◆ What the task asks ◆
Copy out the entire listing word for word.

◆ Recorded information ◆
^^^^^^^^

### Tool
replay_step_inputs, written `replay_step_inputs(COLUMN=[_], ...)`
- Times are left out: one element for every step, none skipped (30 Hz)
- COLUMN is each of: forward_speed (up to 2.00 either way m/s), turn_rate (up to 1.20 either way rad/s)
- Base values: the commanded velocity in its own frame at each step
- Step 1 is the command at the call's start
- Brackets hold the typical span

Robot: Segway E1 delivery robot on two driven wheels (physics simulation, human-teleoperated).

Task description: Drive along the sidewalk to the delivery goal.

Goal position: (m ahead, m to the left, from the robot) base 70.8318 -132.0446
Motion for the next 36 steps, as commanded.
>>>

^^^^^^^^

◆ Result ◆
### Tool
replay_step_inputs, written `replay_step_inputs(COLUMN=[_], ...)`
- Times are left out: one element for every step, none skipped (30 Hz)
- COLUMN is each of: forward_speed (up to 2.00 either way m/s), turn_rate (up to 1.20 either way rad/s)
- Base values: the commanded velocity in its own frame at each step
- Step 1 is the command at the call's start
- Brackets hold the typical span

Robot: Segway E1 delivery robot on two driven wheels (physics simulation, human-teleoperated).

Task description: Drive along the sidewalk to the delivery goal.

Goal position: (m ahead, m to the left, from the robot) base 70.8318 -132.0446
Motion for the next 36 steps, as commanded.
>>>

Work on this exercise is now finished.